● Task details
Go through the records and give each one again exactly, omitting the images.

(Extracted records)

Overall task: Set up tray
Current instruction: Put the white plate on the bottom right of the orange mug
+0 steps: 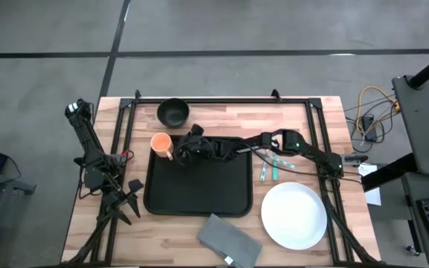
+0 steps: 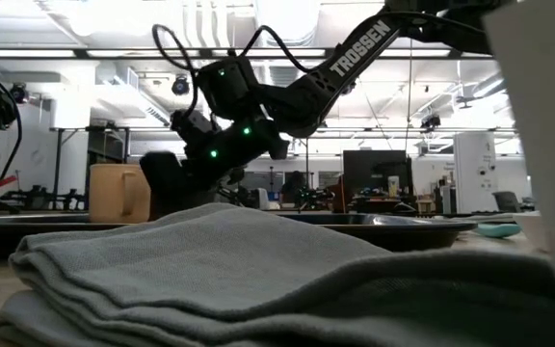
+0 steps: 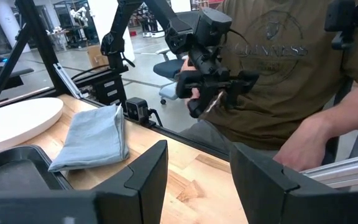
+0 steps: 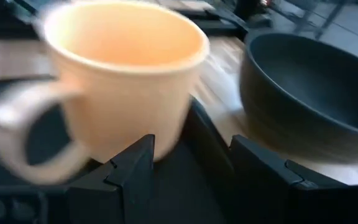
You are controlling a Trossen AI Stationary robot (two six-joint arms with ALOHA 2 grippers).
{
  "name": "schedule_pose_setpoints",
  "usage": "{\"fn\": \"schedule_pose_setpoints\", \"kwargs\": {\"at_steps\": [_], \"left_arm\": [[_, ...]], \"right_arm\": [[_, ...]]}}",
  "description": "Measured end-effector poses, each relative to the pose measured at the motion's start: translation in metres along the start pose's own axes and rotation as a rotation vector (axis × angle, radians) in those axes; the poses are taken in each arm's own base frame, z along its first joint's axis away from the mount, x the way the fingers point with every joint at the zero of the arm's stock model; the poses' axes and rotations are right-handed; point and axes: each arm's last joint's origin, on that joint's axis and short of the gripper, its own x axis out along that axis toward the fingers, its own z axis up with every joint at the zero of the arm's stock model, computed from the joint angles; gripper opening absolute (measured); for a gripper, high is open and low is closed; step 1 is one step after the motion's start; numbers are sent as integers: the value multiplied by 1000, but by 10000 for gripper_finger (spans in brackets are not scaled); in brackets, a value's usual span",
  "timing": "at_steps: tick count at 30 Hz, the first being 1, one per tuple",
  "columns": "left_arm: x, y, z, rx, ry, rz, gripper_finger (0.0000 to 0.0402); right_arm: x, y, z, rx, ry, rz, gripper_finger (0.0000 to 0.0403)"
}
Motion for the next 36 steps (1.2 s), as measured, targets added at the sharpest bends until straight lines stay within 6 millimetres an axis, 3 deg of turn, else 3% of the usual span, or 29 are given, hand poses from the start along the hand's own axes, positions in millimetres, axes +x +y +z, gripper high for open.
{"fn": "schedule_pose_setpoints", "kwargs": {"at_steps": [4, 14, 20, 24, 30, 36], "left_arm": [[0, 0, 0, 0, 0, 0, 155], [0, 0, 0, 0, 0, 0, 155], [0, 0, 0, 0, 0, 0, 155], [0, 0, 0, 0, 0, 0, 155], [0, 0, 0, 0, -1, 0, 155], [0, 0, 0, 0, 0, 0, 155]], "right_arm": [[-3, -6, 1, -3, 43, -122, 201], [-23, -2, 10, -46, 64, -56, 201], [-49, -6, 2, -53, 70, 166, 201], [-69, -8, -4, -21, -41, 351, 201], [-95, -17, -4, 1, -124, 373, 201], [-115, -14, -6, -18, -140, 437, 201]]}}
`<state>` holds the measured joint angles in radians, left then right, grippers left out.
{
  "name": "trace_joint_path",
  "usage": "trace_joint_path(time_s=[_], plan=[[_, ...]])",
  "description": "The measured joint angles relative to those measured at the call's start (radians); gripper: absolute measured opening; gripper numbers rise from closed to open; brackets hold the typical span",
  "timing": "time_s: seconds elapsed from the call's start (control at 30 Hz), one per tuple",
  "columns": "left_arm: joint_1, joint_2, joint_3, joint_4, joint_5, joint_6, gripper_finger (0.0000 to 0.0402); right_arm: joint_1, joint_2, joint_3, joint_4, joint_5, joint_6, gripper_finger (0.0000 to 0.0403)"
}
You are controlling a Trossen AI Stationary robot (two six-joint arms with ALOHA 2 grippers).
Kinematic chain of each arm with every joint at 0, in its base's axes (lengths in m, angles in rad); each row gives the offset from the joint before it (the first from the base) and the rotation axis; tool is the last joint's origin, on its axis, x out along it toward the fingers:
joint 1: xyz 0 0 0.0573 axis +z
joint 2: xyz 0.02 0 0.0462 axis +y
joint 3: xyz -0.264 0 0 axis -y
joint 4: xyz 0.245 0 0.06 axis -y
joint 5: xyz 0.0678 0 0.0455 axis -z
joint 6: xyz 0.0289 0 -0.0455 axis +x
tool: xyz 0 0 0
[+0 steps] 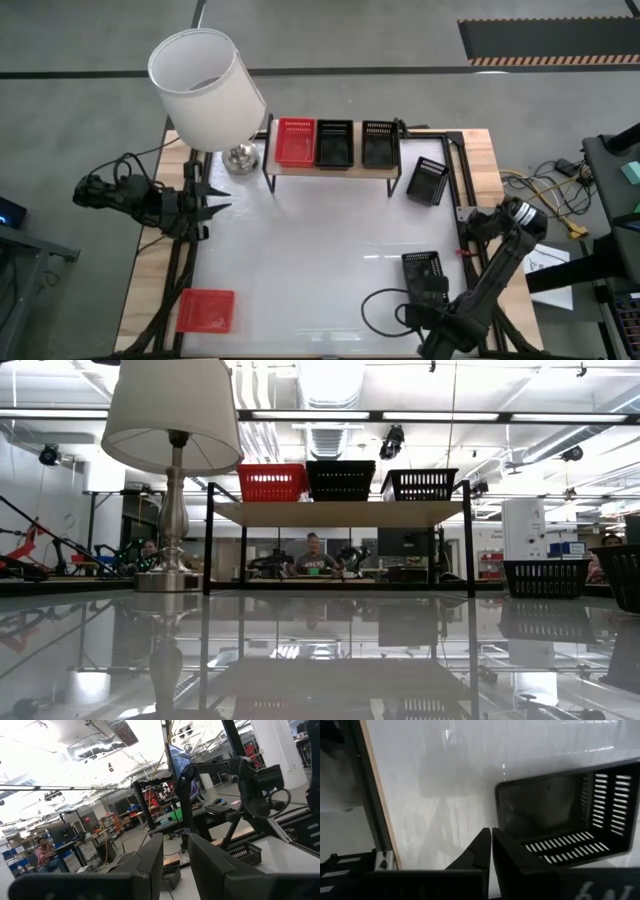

● Answer for this exercise
Overall task: Set up tray
Current instruction: Put the white plate on the bottom right of the orange mug
+0 steps: 
+0 steps: 
+0 steps: 
+0 steps: 
You are controlling a Trossen AI Stationary robot (two six-joint arms with ALOHA 2 grippers).
{
  "name": "schedule_pose_setpoints",
  "usage": "{\"fn\": \"schedule_pose_setpoints\", \"kwargs\": {\"at_steps\": [_], \"left_arm\": [[_, ...]], \"right_arm\": [[_, ...]]}}",
  "description": "Measured end-effector poses, each relative to the pose measured at the motion's start: translation in metres along the start pose's own axes and rotation as a rotation vector (axis × angle, radians) in those axes; the poses are taken in each arm's own base frame, z along its first joint's axis away from the mount, x the way the fingers point with every joint at the zero of the arm's stock model; the poses' axes and rotations are right-handed; point and axes: each arm's last joint's origin, on that joint's axis and short of the gripper, its own x axis out along that axis toward the fingers, its own z axis up with every joint at the zero of the arm's stock model, computed from the joint angles; gripper opening absolute (measured); for a gripper, high is open and low is closed; step 1 is one step after the motion's start; numbers are sent as integers: the value multiplied by 1000, but by 10000 for gripper_finger (spans in brackets are not scaled); in brackets, a value's usual span",
  "timing": "at_steps: tick count at 30 Hz, the first being 1, one per tuple",
  "columns": "left_arm: x, y, z, rx, ry, rz, gripper_finger (0.0000 to 0.0402); right_arm: x, y, z, rx, ry, rz, gripper_finger (0.0000 to 0.0403)"
}
Motion for the next 36 steps (1.2 s), as measured, targets added at the sharpest bends until straight lines stay within 6 millimetres an axis, 3 deg of turn, else 3% of the usual span, or 29 are given, hand poses from the start along the hand's own axes, positions in millimetres, axes +x +y +z, gripper high for open.
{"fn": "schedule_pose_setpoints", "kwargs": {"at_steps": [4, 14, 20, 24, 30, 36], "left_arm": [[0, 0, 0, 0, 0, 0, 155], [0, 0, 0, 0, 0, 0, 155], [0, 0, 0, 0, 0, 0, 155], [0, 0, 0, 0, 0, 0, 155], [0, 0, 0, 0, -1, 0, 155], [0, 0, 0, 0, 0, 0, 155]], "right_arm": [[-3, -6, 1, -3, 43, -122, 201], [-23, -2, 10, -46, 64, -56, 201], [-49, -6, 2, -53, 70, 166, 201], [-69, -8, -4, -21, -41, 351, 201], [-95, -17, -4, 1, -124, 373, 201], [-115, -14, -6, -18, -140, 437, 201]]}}
`<state>` holds the measured joint angles in radians, left then right, grippers left out.
{
  "name": "trace_joint_path",
  "usage": "trace_joint_path(time_s=[_], plan=[[_, ...]])",
  "description": "The measured joint angles relative to those measured at the call's start (radians); gripper: absolute measured opening; gripper numbers rise from closed to open; brackets hold the typical span",
  "timing": "time_s: seconds elapsed from the call's start (control at 30 Hz), one per tuple",
  "columns": "left_arm: joint_1, joint_2, joint_3, joint_4, joint_5, joint_6, gripper_finger (0.0000 to 0.0402); right_arm: joint_1, joint_2, joint_3, joint_4, joint_5, joint_6, gripper_finger (0.0000 to 0.0403)"
}
You are controlling a Trossen AI Stationary robot (two six-joint arms with ALOHA 2 grippers).
Kinematic chain of each arm with every joint at 0, in its base's axes (lengths in m, angles in rad); each row gives the offset from the joint before it (the first from the base) and the rotation axis; tool is the last joint's origin, on its axis, x out along it toward the fingers:
joint 1: xyz 0 0 0.0573 axis +z
joint 2: xyz 0.02 0 0.0462 axis +y
joint 3: xyz -0.264 0 0 axis -y
joint 4: xyz 0.245 0 0.06 axis -y
joint 5: xyz 0.0678 0 0.0455 axis -z
joint 6: xyz 0.0289 0 -0.0455 axis +x
tool: xyz 0 0 0
[+0 steps] 

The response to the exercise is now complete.